Older individuals are known to lose their capacity to hear gradually. However, aging-related hearing loss could be delayed by means of musical training, claim scientists from the Northwestern University.
The team analyzed data from clinical trials as well those from animal studies, which revealed that senior citizens exposed to musical sessions even at a later stage of life could enhance their speech processing abilities. This may subsequently improve their capacity to interact in noisy surroundings too.
For the study, younger and older musicians were pitted against each other, after which their automatic brain responses were measured. The participants who were considered as musicians received musical training before the age of 9 and were involved in musical training all through their lives. Non-musicians were engaged in musical training for a span of 3 years or less.

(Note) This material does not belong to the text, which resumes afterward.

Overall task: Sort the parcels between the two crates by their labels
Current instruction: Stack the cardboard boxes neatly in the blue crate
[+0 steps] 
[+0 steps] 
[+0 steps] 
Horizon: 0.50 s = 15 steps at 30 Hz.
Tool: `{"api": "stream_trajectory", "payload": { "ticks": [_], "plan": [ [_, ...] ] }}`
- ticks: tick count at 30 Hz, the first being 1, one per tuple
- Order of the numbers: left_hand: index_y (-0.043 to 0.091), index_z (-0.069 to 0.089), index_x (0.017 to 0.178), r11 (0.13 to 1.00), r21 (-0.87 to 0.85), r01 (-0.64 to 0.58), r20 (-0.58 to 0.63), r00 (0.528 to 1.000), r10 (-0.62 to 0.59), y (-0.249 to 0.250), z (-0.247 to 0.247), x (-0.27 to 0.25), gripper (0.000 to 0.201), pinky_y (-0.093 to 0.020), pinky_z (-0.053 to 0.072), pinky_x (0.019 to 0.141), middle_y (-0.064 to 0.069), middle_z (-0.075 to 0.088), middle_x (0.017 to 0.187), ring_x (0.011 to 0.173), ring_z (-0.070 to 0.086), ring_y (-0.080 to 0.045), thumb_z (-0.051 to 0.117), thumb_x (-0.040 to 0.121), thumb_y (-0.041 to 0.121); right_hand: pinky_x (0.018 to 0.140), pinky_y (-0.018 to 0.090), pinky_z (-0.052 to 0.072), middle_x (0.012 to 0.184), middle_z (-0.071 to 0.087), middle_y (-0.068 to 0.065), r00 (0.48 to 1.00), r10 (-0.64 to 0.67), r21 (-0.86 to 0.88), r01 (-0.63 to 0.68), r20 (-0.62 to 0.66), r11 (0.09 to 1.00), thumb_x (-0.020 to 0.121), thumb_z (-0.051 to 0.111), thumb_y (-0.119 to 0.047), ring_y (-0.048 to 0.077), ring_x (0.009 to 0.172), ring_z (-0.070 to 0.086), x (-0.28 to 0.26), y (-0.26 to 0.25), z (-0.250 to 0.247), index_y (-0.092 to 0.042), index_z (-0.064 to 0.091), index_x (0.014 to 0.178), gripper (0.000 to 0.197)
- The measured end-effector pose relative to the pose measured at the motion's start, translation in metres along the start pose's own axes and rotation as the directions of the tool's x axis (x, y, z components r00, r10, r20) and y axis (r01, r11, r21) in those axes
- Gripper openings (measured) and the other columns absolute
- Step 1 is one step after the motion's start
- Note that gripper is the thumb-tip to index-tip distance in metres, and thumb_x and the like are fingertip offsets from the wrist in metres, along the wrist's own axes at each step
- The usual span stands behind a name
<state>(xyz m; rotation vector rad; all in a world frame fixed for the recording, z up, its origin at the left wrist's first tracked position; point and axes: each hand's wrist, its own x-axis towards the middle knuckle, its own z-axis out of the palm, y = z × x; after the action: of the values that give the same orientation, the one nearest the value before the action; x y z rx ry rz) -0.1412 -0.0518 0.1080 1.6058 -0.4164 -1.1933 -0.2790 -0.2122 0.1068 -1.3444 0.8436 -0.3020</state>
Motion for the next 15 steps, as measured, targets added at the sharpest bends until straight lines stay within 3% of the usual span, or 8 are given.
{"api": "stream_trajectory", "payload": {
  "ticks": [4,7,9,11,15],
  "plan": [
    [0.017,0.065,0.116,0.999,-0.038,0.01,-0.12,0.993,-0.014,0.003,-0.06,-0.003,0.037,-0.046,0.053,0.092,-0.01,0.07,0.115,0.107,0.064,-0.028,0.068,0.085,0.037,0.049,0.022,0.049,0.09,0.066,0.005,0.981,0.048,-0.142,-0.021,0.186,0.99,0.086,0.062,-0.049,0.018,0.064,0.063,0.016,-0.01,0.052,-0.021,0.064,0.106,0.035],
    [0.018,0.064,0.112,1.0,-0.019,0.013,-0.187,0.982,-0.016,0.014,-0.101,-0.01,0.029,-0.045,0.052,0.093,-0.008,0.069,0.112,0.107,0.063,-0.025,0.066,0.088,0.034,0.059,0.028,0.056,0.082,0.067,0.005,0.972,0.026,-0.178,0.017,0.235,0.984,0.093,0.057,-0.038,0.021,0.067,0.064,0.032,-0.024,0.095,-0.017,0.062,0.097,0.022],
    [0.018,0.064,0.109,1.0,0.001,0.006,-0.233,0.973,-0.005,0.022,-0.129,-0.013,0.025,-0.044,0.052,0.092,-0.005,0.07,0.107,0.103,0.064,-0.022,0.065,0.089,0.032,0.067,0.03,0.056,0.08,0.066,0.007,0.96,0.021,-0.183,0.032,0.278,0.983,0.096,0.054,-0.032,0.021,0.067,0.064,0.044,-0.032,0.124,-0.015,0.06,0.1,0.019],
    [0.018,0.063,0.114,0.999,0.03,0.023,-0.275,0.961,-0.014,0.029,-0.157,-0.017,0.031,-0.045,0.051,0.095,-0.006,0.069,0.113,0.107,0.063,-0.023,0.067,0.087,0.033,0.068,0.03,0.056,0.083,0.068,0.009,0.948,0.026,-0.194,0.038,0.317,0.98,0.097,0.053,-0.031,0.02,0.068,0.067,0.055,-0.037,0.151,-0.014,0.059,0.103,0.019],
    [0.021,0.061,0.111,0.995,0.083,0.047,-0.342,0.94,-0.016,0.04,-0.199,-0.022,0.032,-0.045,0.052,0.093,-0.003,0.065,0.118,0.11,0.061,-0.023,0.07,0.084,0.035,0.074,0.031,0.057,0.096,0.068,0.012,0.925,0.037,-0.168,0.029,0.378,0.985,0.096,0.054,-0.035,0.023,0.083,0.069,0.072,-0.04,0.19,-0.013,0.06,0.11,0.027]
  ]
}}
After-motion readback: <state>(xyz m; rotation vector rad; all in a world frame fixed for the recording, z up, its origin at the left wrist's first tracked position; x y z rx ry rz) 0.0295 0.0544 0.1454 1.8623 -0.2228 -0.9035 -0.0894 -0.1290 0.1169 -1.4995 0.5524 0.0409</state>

“The older musicians not only outperformed their older non-musician counterparts, they encoded the sound stimuli as quickly and accurately as the younger non-musicians. This reinforces the idea that how we actively experience sound over the course of our lives has a profound effect on how our nervous system functions,†commented Northwestern neuroscientist Nina Kraus.
According to the results, older musicians seemingly possessed a distinct advantage related to neural timing. Importantly, the findings did not suggest that musicians have a neural timing advantage in all the neural responses to acoustics. Rather, the team asserted that musical sessions objectively influenced the timing of sound components that is crucial to differentiate one consonant from the other.
The study titled, ‘Musical experience offsets age-related delays in neural timing’ is published in the journal, Neurobiology of Aging.